As outras três recomendações envolvem o direcionamento de recursos oriundos de multas, compensações ambientais e outras fontes para ações focadas na conservação da toninha no Espírito Santo; o monitoramento continuado do tamanho da população para avaliar a efetividade das ações adotadas; e a divulgação ampla sobre a situação das toninhas para o público da região e do Estado.
Compensação e fiscalização
Eduardo Camargo conta que o Instituto e Projeto Baleia Jubarte trabalham junto aos órgãos ambientais e outros parceiros para que o trabalho de monitoramento e estudo de alternativas para salvar as toninhas da extinção tenham continuidade. Os recursos do Funbio, provenientes do acordo MPF-Chevron já se encerraram e é preciso encontrar outas fontes de financiamento.

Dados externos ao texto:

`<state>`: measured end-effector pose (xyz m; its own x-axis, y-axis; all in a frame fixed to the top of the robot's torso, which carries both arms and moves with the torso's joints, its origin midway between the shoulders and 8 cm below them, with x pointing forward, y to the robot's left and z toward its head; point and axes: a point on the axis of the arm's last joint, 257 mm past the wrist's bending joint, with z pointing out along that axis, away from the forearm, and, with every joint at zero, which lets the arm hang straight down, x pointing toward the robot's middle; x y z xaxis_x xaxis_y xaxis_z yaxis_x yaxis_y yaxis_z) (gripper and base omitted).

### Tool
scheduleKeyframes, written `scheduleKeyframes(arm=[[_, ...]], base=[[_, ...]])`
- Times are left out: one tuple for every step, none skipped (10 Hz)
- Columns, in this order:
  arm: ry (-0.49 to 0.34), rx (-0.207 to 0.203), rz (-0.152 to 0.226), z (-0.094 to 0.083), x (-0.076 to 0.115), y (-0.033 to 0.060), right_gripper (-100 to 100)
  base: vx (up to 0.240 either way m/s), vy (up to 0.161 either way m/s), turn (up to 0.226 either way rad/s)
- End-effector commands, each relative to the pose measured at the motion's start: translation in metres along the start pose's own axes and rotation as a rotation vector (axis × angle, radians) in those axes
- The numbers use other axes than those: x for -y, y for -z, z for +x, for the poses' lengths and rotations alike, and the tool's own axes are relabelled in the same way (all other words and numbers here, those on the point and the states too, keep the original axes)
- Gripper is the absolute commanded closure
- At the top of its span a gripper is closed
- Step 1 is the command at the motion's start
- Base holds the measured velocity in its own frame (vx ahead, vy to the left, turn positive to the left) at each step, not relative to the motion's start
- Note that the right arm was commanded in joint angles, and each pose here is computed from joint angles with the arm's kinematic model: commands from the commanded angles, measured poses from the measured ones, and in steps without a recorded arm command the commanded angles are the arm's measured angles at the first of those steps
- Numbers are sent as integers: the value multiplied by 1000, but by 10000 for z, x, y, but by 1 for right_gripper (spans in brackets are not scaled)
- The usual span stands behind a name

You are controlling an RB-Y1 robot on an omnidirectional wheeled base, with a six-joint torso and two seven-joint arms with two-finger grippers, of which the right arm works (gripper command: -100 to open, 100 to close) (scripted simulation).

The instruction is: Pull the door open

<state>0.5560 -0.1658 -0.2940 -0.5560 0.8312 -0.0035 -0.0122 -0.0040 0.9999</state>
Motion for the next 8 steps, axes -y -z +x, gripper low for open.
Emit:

Já há um vasto cardápio de atividades econômicas que podem substituir a pesca artesanal tradicional na região, que já está proibida há seis anos devido ao crime ambiental da Samarco/Vale-BHP. Alternativas que foram discutidas e apontadas pelos próprios pescadores, como fruticultura, hidroponia, apicultura etc.. Também estão em estudos inovações tecnológicas que podem reduzir a captura incidental em locais onde a pesca é permitida, como a instalação de um equipamento que emite som, luzes e vibrações, auxiliando os animais a identificarem a presença das redes e evitarem o emalhe fatal.
Na Foz do Rio Doce, há ainda a proposta de criação de uma unidade de conservação, possivelmente uma Área de Proteção Ambiental (APA), que pode viabilizar uma série de estudos, acordos, monitoramentos e financiamentos de atividades de fiscalização e educação ambiental. "Já há verba da Samarco [compensação pelo crime no Rio Doce] para implementar a APA, mas ela não saiu do papel ainda. Nem sempre dinheiro é problema. Muitas vezes, como nesse caso, o problema é falta vontade de política", critica.
Educação ambiental
Para conhecer mais sobre as toninhas, uma boa opção é o Centro de Visitantes do Projeto Baleia Jubarte, localizado na Praça do Papa, Enseada do Suá, em Vitória. Assim como os centros de Caravelas e Praia do Forte, na Bahia, os locais contam com uma bela exposição sobre a espécie, com réplicas, esqueletos, fotos e muita informação.
No universo virtual, há ainda o Museu das Toninhas, iniciativa criada pelo Laboratório de Mamíferos Aquáticos e Bioindicadores da Universidade Estadual do Rio de Janeiro (Maqua/UERJ).